[Saved data entries]
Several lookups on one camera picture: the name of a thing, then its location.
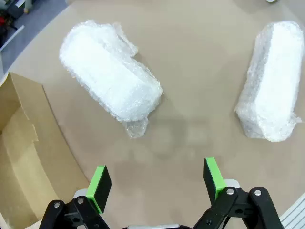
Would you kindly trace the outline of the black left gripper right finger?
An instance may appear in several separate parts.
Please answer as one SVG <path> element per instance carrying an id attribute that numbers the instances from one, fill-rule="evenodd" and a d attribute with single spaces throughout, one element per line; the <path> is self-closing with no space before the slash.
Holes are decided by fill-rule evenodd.
<path id="1" fill-rule="evenodd" d="M 231 218 L 240 218 L 248 229 L 282 229 L 269 192 L 254 187 L 249 192 L 225 183 L 215 158 L 205 158 L 203 178 L 211 207 L 194 229 L 223 229 Z"/>

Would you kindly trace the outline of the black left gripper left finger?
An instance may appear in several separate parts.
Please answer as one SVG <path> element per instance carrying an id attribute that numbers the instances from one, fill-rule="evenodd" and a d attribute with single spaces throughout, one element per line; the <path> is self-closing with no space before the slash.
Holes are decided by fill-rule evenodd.
<path id="1" fill-rule="evenodd" d="M 69 203 L 51 201 L 44 213 L 41 229 L 108 229 L 101 217 L 111 190 L 112 182 L 107 166 L 98 166 L 85 195 L 73 198 Z"/>

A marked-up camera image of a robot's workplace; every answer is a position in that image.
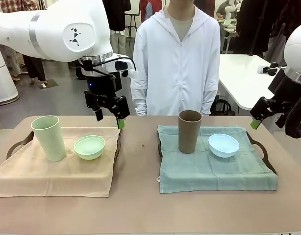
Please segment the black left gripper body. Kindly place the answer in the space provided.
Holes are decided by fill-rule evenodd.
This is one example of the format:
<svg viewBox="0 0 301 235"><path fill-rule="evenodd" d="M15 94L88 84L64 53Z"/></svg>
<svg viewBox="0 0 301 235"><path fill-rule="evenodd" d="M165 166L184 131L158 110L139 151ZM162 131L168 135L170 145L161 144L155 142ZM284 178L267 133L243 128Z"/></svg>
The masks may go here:
<svg viewBox="0 0 301 235"><path fill-rule="evenodd" d="M123 96L117 96L116 92L122 89L121 76L114 72L108 76L86 76L88 90L85 91L85 99L89 100L92 95L104 96L108 99L122 100Z"/></svg>

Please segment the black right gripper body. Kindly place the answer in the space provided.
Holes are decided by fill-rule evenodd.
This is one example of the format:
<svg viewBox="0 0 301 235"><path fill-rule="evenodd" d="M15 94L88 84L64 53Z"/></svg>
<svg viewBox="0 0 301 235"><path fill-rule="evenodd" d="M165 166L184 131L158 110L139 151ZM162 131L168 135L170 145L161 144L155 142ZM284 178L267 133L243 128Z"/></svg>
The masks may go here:
<svg viewBox="0 0 301 235"><path fill-rule="evenodd" d="M298 100L298 84L280 70L268 89L273 93L269 99L269 115L289 112Z"/></svg>

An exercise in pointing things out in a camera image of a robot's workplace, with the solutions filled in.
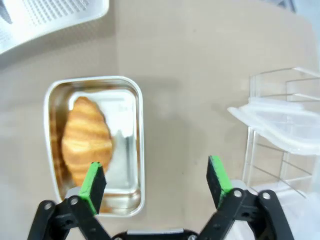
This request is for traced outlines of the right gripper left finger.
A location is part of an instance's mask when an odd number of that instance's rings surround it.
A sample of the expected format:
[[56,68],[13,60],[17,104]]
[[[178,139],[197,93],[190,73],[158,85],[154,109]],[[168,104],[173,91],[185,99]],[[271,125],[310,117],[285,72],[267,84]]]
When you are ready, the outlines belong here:
[[39,203],[27,238],[65,240],[70,229],[78,228],[86,240],[110,240],[110,235],[96,219],[106,184],[101,163],[91,163],[78,194],[59,204],[52,200]]

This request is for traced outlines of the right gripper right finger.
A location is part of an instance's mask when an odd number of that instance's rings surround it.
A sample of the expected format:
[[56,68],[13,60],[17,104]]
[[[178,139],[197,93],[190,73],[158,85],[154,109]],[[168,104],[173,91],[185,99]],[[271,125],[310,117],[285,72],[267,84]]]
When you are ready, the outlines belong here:
[[246,222],[256,240],[292,240],[293,233],[276,193],[251,193],[233,187],[219,157],[208,157],[207,184],[215,213],[198,234],[199,240],[223,240],[236,221]]

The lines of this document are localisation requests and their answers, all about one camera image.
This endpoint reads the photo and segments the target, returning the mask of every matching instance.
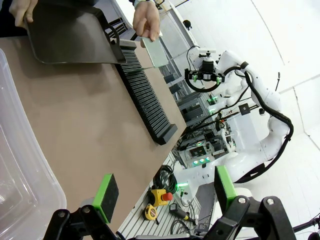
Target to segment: brown table
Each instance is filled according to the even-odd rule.
[[[178,130],[165,145],[147,131],[112,64],[44,65],[26,37],[0,38],[22,105],[40,147],[74,211],[93,197],[104,174],[114,173],[119,197],[116,231],[186,127],[158,69],[145,71]],[[147,51],[135,50],[143,68]]]

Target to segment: white robotic arm
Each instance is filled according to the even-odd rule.
[[[253,87],[256,89],[265,105],[280,113],[281,100],[279,93],[272,89],[268,89],[254,69],[246,62],[242,61],[233,52],[225,51],[221,55],[215,73],[227,75],[228,71],[235,67],[242,71],[244,75],[250,76]],[[224,107],[225,105],[231,106],[237,101],[240,93],[248,86],[248,83],[244,81],[246,80],[243,79],[241,82],[241,90],[229,97],[227,99],[228,102],[223,103]],[[251,97],[257,105],[261,105],[258,97],[253,92],[251,93]],[[188,195],[185,195],[184,198],[192,199],[197,193],[200,185],[212,183],[214,181],[215,166],[225,165],[232,182],[236,182],[255,167],[276,157],[281,150],[284,137],[290,128],[286,123],[274,116],[270,116],[267,127],[269,129],[267,137],[239,154],[237,152],[231,152],[206,165],[175,172],[174,175],[177,182],[184,183],[185,186],[183,187],[183,191],[189,193]]]

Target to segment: silver screw
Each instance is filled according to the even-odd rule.
[[[82,210],[85,214],[90,212],[90,209],[86,206],[83,210]]]
[[[66,215],[66,214],[65,214],[64,211],[61,211],[61,212],[58,213],[58,216],[59,216],[60,218],[63,218],[65,215]]]
[[[271,198],[269,198],[266,202],[267,202],[269,205],[272,205],[272,204],[275,203]]]
[[[240,198],[238,199],[238,202],[241,203],[241,204],[245,204],[245,203],[246,203],[246,199],[243,198],[243,197],[240,197]]]

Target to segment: slotted black rack
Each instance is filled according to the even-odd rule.
[[[166,144],[178,127],[171,124],[135,54],[134,42],[120,42],[126,63],[115,67],[152,139]]]

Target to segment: red button
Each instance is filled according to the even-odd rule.
[[[168,192],[168,193],[161,195],[161,199],[162,199],[162,201],[171,201],[172,199],[174,199],[174,196],[172,195],[171,192]]]

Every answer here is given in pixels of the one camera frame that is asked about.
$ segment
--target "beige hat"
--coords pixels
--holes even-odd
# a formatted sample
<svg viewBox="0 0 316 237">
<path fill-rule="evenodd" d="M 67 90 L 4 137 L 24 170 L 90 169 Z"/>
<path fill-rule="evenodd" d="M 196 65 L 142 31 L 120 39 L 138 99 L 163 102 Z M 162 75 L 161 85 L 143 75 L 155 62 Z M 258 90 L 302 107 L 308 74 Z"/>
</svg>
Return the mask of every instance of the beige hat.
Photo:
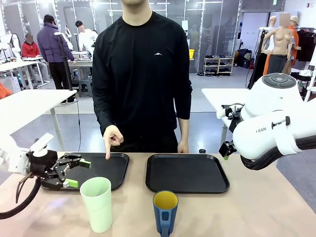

[Instructions for the task] Lines in the data that hold "pixels" are to be counted, and the number alone reported.

[Reply] 2